For the journalist assigned to writing them, they can be a debasing exercise in soul-selling. In the eight years I spent working at The Age newspaper I met many disenchanted journalists asked to write advertorials and copy for advertising supplements who went out of their way to ensure their own name appeared nowhere near the published article.
A radio DJ who spruiks auto parts while reading out the traffic report is not being asked to do anything which conflicts with their professional code of ethics. A journalist who does the same in print, however, is being asked to engage in a fundamentally different activity from their chosen profession.
For the reader, advertorials have the potential to be deceptive and distracting. The often tiny print disclosure at the top of the page serves to alert readers to the crucial distinction between paid content and professional editorial content, but the size and stature of this disclosure correspondingly diminishes the value of the advertorial to the client. The less emphasis is placed on the disclosure, the greater the value to clients and the greater the potential for deceiving – and possibly turning away – readers.
The publishers then have a complex decision to make. They must consider every angle: the journalistic integrity of the publication, their obligations to often fickle readers, as well as the need to turn a profit.
In the sponsored article which was the straw that broke Manning’s back the disclosure to clients was crystal clear; this was no “cash-for-comment” scandal. Although in a supremely ironic twist, for readers using AdBlock Plus or AdBlock for Chrome, the disclosure was missing. An application intended to protect browsers from advertising content inadvertently exposed AFR readers to a far worse form.
There is likewise no suggestion that the AFR has lost or will inevitably lose its ability to comment critically on its sponsors’ activities outside of the advertorial pieces. If an agreement – written or implied – to do so exists, it has not been provided by Manning or anyone else close to Fairfax.

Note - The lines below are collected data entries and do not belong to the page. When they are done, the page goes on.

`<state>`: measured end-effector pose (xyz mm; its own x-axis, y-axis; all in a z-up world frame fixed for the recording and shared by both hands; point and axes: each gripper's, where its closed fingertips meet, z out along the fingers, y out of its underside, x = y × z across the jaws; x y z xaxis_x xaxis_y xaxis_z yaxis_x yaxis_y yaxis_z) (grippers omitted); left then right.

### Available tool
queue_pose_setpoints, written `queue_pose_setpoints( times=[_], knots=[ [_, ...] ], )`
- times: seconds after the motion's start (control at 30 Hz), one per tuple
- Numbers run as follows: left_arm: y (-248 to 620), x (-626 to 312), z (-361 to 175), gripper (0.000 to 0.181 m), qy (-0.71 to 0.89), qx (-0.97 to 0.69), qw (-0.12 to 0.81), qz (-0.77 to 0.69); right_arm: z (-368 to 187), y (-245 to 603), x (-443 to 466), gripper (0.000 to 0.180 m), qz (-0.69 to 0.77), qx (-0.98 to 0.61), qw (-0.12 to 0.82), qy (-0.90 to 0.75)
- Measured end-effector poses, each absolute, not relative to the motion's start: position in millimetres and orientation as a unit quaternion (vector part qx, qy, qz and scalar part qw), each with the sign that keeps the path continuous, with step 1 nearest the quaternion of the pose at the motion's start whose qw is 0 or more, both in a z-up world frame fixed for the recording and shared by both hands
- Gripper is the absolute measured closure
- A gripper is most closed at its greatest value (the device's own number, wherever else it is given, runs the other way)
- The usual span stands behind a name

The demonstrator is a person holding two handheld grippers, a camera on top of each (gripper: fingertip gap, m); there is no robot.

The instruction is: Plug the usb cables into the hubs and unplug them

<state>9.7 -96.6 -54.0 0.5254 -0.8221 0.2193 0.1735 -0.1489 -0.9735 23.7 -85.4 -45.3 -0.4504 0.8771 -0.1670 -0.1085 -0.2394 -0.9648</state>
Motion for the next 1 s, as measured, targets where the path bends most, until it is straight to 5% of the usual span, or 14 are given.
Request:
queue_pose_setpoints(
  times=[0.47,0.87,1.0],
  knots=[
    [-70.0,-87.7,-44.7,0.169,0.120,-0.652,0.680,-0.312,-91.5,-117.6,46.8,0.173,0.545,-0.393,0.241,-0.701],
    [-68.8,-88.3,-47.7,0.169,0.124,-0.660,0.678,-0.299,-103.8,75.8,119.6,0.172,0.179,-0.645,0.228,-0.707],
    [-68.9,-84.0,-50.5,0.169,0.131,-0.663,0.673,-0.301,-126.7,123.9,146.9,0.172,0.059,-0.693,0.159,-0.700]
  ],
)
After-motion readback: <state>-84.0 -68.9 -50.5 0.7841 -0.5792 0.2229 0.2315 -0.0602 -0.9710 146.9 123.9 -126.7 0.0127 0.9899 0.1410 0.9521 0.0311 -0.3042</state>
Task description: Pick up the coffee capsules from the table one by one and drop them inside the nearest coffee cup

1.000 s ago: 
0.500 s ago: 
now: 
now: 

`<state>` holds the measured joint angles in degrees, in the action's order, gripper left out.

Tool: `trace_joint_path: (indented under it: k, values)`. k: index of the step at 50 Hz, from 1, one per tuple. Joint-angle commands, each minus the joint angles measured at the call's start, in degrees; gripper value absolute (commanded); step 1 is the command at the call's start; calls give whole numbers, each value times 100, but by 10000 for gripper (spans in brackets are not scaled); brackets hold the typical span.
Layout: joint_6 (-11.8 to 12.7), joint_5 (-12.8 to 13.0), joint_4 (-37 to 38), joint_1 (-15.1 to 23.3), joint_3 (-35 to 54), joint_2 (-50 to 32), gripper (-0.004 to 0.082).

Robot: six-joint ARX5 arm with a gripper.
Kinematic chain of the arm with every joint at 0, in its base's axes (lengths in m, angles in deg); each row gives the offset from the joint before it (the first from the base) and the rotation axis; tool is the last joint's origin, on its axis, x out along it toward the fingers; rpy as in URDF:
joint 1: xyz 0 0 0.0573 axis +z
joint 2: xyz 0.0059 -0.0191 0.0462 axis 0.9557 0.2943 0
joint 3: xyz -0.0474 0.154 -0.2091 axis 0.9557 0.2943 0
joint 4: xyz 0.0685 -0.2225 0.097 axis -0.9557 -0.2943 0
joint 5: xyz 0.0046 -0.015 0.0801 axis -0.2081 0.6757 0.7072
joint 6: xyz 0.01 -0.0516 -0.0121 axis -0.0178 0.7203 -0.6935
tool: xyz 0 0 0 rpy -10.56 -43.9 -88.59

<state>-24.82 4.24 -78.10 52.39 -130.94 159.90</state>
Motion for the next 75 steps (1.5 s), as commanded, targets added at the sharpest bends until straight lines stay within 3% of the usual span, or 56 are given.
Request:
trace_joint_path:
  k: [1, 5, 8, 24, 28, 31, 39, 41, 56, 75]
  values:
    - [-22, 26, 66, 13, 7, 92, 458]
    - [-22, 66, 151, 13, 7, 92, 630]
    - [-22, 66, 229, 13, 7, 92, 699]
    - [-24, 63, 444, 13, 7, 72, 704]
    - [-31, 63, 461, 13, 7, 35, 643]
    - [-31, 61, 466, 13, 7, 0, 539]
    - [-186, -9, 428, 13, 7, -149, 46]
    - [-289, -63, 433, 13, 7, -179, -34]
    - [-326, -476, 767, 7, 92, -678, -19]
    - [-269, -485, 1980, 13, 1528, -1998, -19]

It would be devastating, if true.
And if a tendency for Fairfax to modify its coverage of advertorial clients has emerged, this too would be a terrible finding, for just the reasons both Manning and Davidson suggest. The much criticised right-wing bias at The Australian is a proper cause for concern, and the scrutiny paid to the impartiality of the ABC may not always reveal dramatic shortcomings, but is a legitimate line of inquiry. Commercial favouritism is not a hallmark of journalistic integrity any more than political partisanship.
We do not have any evidence that advertorials have this pernicious effect.
The crux of Manning’s argument, however, was not that advertorial creep is immoral, it was that advertorials don’t work. Because no-one reads them, they lack value. As Davidson notes, they risk damaging the Fairfax reputation without adding to its bottom line.
Yet the same has been said of the advertising industry for eons. Surely no-one likes Harvey Norman advertisements on the TV, yet it would be irrational for Gerry Harvey to have purchased so many if they didn’t work. The success or otherwise of this new brand of advertorial will be tested by the market. In the end, their value will be assessed by the CBA and other potential clients. Their effect on the readership and the publication’s reputation will need to be assessed by senior staff at Fairfax, before any negative impact has lasting damage.
Advertorials disclose openly to readers what “exclusives”, “drops” and re-worked press releases published without critical comment fail to do. These other forms of “churnalism” conceal their biased sources and are arguably more successful in their deception than the tiny-print disclosure.
The cuts to newsrooms are clearly demoralising editorial staff, who are under pressure to produce quality journalism in less time with fewer resources. Advertising revenue has evaporated and sustainable online subscription models are still being tested. Disclosing to readers other sources of income may be distasteful and may be difficult for journalists to swallow, but they and their readers should take heart: at least it’s honest.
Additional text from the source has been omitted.